WHAT YOU HAVE TO DO:
Scan the records below and copy every line that contains the string "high".

Saved data entries
[Start of Attachment]
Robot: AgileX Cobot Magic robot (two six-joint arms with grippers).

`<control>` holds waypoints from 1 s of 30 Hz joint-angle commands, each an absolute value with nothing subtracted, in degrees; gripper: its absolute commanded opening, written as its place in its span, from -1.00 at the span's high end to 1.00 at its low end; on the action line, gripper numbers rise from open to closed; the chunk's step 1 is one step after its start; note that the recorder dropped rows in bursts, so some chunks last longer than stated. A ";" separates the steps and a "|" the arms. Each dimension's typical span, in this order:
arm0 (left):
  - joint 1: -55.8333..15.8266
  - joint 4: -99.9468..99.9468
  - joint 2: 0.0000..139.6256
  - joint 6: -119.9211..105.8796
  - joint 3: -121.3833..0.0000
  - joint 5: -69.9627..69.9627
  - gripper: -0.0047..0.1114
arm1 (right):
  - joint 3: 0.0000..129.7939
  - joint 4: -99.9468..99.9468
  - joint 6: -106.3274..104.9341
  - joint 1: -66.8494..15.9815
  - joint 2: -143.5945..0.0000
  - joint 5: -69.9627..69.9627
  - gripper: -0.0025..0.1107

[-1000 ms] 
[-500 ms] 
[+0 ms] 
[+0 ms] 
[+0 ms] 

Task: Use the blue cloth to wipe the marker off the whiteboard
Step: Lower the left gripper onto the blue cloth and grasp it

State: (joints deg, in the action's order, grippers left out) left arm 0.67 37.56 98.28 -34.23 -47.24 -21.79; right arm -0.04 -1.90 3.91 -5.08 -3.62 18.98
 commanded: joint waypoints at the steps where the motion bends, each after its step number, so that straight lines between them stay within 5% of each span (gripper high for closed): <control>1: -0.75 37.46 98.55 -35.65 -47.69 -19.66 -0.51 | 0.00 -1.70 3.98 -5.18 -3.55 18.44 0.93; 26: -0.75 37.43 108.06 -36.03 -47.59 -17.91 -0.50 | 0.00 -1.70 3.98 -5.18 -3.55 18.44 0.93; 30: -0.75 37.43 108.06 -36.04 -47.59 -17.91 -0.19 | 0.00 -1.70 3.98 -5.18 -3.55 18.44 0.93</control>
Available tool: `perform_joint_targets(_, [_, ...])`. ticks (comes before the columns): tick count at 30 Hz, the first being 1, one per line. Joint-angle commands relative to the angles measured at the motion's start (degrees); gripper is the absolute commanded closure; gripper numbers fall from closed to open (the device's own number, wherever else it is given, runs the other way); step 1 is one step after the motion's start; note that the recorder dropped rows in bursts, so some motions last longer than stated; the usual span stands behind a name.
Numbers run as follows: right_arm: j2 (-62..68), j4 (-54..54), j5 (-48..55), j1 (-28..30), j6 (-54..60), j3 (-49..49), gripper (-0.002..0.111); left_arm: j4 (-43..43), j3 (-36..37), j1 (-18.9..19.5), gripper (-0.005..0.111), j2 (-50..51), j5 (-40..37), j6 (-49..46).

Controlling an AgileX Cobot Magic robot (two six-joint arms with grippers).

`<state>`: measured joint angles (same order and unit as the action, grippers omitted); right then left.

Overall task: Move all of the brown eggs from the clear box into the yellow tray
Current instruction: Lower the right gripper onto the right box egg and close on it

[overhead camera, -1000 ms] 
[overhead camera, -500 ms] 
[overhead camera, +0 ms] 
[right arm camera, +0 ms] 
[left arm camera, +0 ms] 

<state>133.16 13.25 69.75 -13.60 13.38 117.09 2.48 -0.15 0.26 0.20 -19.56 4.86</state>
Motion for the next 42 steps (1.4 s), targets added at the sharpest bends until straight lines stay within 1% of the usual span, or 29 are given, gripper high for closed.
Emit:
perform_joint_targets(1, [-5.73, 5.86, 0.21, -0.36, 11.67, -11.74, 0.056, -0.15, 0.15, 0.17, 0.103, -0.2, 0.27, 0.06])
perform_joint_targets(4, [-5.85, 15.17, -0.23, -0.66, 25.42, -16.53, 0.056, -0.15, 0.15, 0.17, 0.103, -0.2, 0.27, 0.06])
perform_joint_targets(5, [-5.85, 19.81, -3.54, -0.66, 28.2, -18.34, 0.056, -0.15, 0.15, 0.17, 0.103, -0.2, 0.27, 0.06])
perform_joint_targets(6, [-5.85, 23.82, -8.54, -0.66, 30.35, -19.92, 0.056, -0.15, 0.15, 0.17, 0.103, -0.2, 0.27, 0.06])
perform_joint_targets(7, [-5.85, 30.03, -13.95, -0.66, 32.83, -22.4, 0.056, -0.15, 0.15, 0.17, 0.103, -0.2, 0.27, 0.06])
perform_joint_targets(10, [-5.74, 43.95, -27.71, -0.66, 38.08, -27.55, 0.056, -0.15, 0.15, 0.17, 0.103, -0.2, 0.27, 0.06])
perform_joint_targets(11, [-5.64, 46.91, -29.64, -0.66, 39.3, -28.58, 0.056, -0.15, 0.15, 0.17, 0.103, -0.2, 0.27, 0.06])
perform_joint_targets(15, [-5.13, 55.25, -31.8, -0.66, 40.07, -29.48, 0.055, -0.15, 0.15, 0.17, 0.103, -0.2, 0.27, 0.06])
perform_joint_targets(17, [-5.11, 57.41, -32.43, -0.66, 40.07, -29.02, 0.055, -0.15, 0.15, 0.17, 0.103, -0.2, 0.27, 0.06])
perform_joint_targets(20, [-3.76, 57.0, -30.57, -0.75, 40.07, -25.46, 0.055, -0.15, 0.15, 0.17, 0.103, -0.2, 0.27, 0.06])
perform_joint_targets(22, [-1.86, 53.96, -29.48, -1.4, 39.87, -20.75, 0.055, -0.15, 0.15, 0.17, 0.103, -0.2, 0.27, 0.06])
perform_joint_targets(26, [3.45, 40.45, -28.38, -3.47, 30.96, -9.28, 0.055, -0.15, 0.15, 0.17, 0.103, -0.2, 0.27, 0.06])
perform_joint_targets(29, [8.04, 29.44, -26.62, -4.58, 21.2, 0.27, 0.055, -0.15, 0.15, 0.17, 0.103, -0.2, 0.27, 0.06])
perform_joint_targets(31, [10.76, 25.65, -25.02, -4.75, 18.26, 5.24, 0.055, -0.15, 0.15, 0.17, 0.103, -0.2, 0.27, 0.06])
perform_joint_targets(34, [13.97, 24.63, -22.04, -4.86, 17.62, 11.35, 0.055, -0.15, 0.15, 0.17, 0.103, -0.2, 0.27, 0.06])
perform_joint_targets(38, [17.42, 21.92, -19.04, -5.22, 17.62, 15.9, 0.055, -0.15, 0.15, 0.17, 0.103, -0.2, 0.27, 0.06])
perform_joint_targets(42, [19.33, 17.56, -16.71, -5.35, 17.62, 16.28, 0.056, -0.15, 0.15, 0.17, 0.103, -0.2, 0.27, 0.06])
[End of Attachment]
SOLUTION FOR THIS PROBLEM:
`<control>` holds waypoints from 1 s of 30 Hz joint-angle commands, each an absolute value with nothing subtracted, in degrees; gripper: its absolute commanded opening, written as its place in its span, from -1.00 at the span's high end to 1.00 at its low end; on the action line, gripper numbers rise from open to closed; the chunk's step 1 is one step after its start; note that the recorder dropped rows in bursts, so some chunks last longer than stated. A ";" separates the steps and a "|" the arms. Each dimension's typical span, in this order:
 commanded: joint waypoints at the steps where the motion bends, each after its step number, so that straight lines between them stay within 5% of each span (gripper high for closed): <control>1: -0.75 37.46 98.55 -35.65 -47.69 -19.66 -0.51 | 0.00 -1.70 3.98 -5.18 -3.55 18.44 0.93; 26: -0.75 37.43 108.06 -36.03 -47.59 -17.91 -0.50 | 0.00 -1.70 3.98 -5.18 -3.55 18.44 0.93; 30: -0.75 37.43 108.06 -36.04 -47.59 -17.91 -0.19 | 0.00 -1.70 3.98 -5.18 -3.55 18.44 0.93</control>
Motion for the next 42 steps (1.4 s), targets added at the sharpest bends until straight lines stay within 1% of the usual span, or 29 are given, gripper high for closed.

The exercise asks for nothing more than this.